From the entries below, please gather each line containing the string "long".

##########

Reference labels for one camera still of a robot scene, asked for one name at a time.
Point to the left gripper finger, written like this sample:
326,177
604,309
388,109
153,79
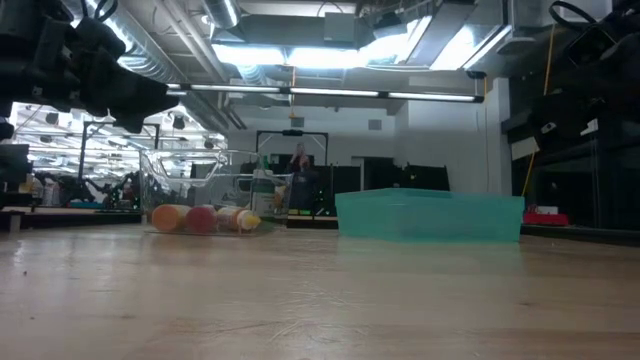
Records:
145,100

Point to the clear plastic container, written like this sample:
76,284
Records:
200,175

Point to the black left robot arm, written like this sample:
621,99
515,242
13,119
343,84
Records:
15,50

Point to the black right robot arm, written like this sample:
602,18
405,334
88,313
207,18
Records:
620,60

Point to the red box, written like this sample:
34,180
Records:
545,219

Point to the black background monitor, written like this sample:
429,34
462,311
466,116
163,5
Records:
14,165

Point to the background workbench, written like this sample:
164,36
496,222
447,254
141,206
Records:
75,212

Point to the person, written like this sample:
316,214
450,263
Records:
300,162

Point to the green cloth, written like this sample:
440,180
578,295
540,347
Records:
430,215

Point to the black cabinet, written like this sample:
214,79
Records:
407,177

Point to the long ceiling light bar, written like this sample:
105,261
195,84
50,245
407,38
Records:
330,92

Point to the grey ceiling box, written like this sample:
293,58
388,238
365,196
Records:
340,27

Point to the silver ventilation duct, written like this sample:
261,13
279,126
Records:
150,55

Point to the black gantry frame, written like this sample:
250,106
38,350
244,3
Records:
83,150
292,132

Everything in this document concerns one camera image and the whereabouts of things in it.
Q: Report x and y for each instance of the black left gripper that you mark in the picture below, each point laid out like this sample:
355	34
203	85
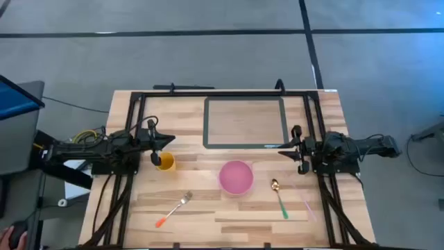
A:
154	152

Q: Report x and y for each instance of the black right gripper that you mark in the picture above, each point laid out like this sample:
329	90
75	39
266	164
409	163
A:
304	152

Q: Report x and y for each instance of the yellow plastic cup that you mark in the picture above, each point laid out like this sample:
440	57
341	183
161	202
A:
168	162

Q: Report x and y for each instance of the pink translucent straw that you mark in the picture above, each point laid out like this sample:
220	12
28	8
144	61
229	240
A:
308	207

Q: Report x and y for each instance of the pink plastic bowl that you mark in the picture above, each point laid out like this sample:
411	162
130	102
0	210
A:
236	177

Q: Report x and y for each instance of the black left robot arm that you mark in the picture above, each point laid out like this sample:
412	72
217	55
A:
86	151

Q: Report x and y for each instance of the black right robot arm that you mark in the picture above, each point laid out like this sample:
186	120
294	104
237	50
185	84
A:
364	146

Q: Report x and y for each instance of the translucent mat with dark border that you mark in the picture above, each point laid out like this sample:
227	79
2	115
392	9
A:
243	121

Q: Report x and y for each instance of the black flat bar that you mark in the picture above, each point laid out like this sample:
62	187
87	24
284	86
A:
184	87

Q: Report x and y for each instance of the white tape roll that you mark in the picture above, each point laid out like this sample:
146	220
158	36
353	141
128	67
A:
62	202

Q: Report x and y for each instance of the grey chair base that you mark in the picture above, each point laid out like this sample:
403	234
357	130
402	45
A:
431	132

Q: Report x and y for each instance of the blue computer screen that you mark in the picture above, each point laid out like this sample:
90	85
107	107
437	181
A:
14	100

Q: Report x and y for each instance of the black computer mouse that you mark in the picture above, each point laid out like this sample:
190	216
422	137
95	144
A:
18	232

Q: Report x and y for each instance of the person's hand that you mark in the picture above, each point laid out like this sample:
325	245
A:
3	237

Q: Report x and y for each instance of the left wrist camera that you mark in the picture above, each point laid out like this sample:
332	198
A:
151	126

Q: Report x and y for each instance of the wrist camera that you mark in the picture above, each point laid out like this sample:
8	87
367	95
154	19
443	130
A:
151	126
297	132

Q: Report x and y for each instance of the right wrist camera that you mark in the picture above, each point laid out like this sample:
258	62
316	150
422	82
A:
297	132

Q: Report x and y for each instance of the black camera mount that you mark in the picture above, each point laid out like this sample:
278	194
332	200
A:
280	87

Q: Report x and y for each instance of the black aluminium table frame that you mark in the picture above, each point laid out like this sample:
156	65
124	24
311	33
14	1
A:
222	93

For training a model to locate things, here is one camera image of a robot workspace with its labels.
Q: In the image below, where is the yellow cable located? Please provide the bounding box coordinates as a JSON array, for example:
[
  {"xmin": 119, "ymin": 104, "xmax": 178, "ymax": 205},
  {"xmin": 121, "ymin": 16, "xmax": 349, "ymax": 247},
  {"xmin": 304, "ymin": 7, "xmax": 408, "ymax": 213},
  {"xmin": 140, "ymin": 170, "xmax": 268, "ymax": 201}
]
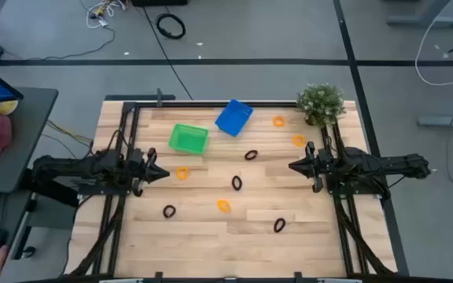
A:
[{"xmin": 45, "ymin": 119, "xmax": 94, "ymax": 145}]

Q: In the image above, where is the black aluminium table frame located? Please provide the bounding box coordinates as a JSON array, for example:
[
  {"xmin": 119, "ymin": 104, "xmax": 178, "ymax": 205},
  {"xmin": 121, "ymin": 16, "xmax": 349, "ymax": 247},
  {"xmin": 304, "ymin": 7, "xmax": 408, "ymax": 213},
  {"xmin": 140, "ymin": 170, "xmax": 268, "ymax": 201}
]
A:
[{"xmin": 64, "ymin": 88, "xmax": 399, "ymax": 283}]

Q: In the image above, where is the green plastic basket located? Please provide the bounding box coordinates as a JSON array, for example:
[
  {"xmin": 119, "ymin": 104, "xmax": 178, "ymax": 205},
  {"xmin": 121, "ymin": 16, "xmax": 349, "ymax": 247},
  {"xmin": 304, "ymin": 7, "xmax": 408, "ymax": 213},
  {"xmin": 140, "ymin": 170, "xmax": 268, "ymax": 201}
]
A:
[{"xmin": 168, "ymin": 123, "xmax": 210, "ymax": 156}]

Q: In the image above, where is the thin black floor cable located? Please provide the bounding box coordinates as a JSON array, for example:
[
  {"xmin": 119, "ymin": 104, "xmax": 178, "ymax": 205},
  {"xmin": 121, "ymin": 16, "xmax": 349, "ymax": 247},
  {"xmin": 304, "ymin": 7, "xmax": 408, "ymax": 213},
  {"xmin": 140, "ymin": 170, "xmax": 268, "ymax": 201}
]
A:
[{"xmin": 13, "ymin": 25, "xmax": 116, "ymax": 62}]

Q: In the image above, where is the grey desk foot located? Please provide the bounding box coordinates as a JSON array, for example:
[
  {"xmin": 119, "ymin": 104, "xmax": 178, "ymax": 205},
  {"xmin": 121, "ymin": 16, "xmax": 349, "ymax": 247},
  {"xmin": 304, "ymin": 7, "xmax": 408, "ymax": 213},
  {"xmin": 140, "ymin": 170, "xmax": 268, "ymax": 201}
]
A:
[
  {"xmin": 417, "ymin": 105, "xmax": 453, "ymax": 129},
  {"xmin": 386, "ymin": 0, "xmax": 453, "ymax": 28}
]

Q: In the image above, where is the potted artificial plant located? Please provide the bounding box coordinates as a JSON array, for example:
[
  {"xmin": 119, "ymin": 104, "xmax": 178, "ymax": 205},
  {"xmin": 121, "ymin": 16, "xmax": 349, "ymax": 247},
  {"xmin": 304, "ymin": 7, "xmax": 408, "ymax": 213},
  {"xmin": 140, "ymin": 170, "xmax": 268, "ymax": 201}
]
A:
[{"xmin": 296, "ymin": 82, "xmax": 346, "ymax": 128}]

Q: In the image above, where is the long black floor cable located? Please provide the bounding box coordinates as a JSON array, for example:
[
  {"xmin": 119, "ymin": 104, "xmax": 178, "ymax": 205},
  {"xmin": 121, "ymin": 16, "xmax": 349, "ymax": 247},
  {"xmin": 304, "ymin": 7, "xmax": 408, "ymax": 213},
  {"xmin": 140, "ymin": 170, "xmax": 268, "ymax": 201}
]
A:
[{"xmin": 142, "ymin": 6, "xmax": 194, "ymax": 101}]

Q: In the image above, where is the coiled black cable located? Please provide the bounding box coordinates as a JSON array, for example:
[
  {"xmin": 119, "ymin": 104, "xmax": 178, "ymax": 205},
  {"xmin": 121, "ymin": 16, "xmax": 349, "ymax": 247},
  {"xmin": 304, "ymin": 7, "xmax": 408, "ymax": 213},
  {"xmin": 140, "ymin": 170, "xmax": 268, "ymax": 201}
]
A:
[{"xmin": 155, "ymin": 13, "xmax": 187, "ymax": 40}]

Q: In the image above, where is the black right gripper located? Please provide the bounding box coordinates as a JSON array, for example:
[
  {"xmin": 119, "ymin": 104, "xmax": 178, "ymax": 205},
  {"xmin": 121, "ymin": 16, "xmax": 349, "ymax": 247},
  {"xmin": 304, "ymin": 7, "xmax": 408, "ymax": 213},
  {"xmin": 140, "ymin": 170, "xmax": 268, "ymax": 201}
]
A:
[{"xmin": 288, "ymin": 141, "xmax": 335, "ymax": 194}]

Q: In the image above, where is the dark grey low desk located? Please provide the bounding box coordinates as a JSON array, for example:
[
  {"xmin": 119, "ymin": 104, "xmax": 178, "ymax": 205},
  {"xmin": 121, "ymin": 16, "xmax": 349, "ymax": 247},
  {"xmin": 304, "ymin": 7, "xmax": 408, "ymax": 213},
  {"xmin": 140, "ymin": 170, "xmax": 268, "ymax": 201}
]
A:
[{"xmin": 0, "ymin": 192, "xmax": 35, "ymax": 283}]

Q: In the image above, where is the black floor box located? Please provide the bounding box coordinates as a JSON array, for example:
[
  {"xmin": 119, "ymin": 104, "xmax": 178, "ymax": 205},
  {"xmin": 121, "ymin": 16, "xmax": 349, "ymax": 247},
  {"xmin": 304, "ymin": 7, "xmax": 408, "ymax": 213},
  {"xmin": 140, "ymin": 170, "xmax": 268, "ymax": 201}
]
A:
[{"xmin": 131, "ymin": 0, "xmax": 189, "ymax": 7}]

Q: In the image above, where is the white cable bundle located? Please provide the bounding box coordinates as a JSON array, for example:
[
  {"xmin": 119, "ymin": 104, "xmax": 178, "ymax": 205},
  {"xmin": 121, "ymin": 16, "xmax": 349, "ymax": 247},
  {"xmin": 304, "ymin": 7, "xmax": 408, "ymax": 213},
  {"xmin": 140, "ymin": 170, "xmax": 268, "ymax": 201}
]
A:
[{"xmin": 86, "ymin": 0, "xmax": 127, "ymax": 30}]

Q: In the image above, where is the blue plastic basket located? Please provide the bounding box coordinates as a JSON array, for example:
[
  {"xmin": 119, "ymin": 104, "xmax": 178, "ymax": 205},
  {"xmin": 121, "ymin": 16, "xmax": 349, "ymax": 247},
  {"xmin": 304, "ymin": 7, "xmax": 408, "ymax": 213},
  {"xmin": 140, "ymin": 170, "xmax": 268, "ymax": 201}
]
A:
[{"xmin": 214, "ymin": 98, "xmax": 255, "ymax": 138}]

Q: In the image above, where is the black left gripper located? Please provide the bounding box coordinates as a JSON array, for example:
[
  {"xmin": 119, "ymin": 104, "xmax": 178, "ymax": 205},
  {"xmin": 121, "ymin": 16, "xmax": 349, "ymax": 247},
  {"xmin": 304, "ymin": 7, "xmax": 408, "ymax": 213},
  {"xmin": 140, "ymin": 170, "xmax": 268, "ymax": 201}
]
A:
[{"xmin": 126, "ymin": 147, "xmax": 171, "ymax": 197}]

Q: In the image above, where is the long white cable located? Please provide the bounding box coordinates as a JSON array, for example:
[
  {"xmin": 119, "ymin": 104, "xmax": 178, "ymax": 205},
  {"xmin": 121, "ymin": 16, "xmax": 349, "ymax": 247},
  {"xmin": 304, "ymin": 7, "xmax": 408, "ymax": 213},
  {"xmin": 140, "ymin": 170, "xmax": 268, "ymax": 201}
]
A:
[{"xmin": 414, "ymin": 0, "xmax": 453, "ymax": 86}]

##########

* [Solution below]:
Point to the long ceiling light bar, written like this sample:
Q: In the image above, where is the long black floor cable located? Please provide the bounding box coordinates as a JSON array, for example:
Q: In the image above, where is the long white cable located? Please provide the bounding box coordinates as a JSON array, for example:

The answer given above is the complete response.